Work instruction: Using the listing below, say how many of its lines hold "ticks". Offer nothing beyond the number.

- Opening Delimiter -

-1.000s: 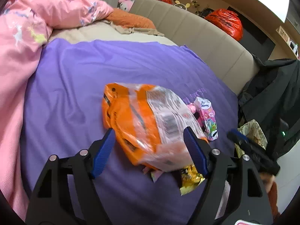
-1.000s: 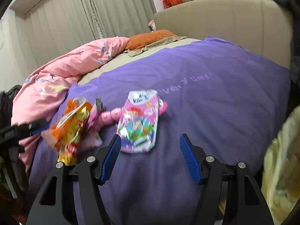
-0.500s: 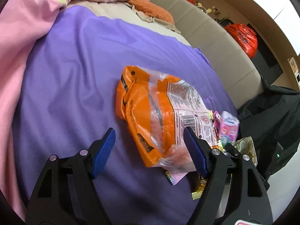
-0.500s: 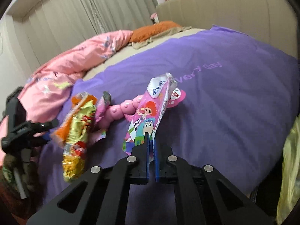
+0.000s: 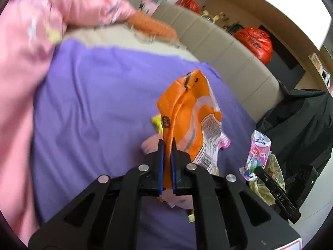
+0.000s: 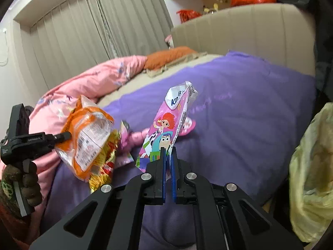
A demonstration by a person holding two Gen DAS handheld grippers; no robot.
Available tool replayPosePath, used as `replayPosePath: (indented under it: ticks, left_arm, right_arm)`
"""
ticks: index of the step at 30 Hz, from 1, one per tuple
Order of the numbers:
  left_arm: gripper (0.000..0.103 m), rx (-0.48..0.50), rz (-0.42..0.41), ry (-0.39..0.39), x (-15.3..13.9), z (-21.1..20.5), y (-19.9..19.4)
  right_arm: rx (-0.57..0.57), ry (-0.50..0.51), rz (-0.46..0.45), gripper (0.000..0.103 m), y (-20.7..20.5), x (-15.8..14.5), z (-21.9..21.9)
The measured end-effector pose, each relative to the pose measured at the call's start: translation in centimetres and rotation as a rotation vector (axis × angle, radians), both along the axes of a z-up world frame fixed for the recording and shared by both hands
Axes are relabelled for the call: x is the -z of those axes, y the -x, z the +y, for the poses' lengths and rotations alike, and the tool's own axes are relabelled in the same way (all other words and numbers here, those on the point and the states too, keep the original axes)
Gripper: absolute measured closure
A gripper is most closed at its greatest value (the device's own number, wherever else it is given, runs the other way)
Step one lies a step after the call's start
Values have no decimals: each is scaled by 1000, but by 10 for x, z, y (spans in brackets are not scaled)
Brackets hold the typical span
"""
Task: Collect trash
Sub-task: 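Grasp the orange chip bag with the left tool while the right tool grasps the pink Kleenex pack, then carry the orange bag and Kleenex pack over the bin and release both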
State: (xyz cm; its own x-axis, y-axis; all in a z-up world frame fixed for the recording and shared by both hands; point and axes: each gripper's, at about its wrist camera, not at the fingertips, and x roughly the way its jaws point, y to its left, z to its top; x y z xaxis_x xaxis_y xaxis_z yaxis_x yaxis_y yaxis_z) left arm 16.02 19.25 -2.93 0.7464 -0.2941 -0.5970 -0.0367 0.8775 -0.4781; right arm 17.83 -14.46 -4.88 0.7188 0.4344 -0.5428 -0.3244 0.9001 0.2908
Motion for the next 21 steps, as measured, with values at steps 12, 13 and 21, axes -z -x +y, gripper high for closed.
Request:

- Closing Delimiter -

Written answer: 2